To answer some of the questions raised above. We are currently using yeast-based screens to identify elements involved in gating specificity just preceding channel pore openings, which were otherwise impossible to detect by conventional biochemical or structure-functional approaches. We also employ various molecular techniques to understand channel function at the single molecule level mainly by using patch clamp single channel recordings.
Fig 3: Single channel recordings traces (right) of mutants shown in the structure model of KcsA (left).

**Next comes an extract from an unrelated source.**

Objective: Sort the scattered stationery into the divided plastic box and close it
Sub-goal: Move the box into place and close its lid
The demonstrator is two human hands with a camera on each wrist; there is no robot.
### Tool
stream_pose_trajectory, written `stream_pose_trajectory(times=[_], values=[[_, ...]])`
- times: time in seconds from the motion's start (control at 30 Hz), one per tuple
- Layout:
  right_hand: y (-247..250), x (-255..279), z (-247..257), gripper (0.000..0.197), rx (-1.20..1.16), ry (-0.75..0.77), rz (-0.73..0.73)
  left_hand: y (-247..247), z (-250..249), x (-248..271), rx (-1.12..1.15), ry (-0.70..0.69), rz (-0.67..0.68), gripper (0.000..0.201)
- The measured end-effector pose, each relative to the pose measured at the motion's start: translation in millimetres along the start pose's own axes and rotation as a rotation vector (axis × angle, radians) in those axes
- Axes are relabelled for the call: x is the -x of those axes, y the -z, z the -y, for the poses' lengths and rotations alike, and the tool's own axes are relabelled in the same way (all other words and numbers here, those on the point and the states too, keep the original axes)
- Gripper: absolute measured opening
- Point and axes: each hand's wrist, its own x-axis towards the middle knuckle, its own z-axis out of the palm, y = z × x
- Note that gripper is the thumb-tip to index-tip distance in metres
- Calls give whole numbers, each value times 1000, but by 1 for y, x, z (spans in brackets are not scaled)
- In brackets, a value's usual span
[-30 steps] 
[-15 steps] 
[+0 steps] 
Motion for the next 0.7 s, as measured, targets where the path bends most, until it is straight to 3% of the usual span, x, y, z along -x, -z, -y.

Conformational dynamics and, signaling specificity of channel gating and intramolecular protein rearrangements are being investigated using fluorescence resonance energy transfer (FRET) combined with advanced microscopy techniques. These studies also include the investigation of G protein modulation of neuronal calcium channels and ionic homeostasis in the mitochondria.
We are currently developing mouse lines to study, both neurological manifestation of Down’s syndrome, the involvement of the channel in the immune system and normal ion channel functional plasticity using fluorescence techniques (Fig. 4). Metabolic regulation and subcellular localization of the channels are being investigated at two levels, one using conventional biochemical and electrophysiological approaches and second by the mass production of channel domains for structural and proteomic studies. Finally, a more general fluorescent based approach is being developed to detect G protein associated signaling in living cells for the generation of both nanosensors for GPCR activity and for orphan GPCRs drug discovery approaches.
Fig 4: Brain from a wt and knockin mice where the GIRK1 gene was replaced with a wt gene fused with yellow fluorescent protein (YFP). Left panel, a fluorescent image (only the brain from the knockin mouse is fluorescing- right brain). Right panel, the same brains under normal illumination from the bottom.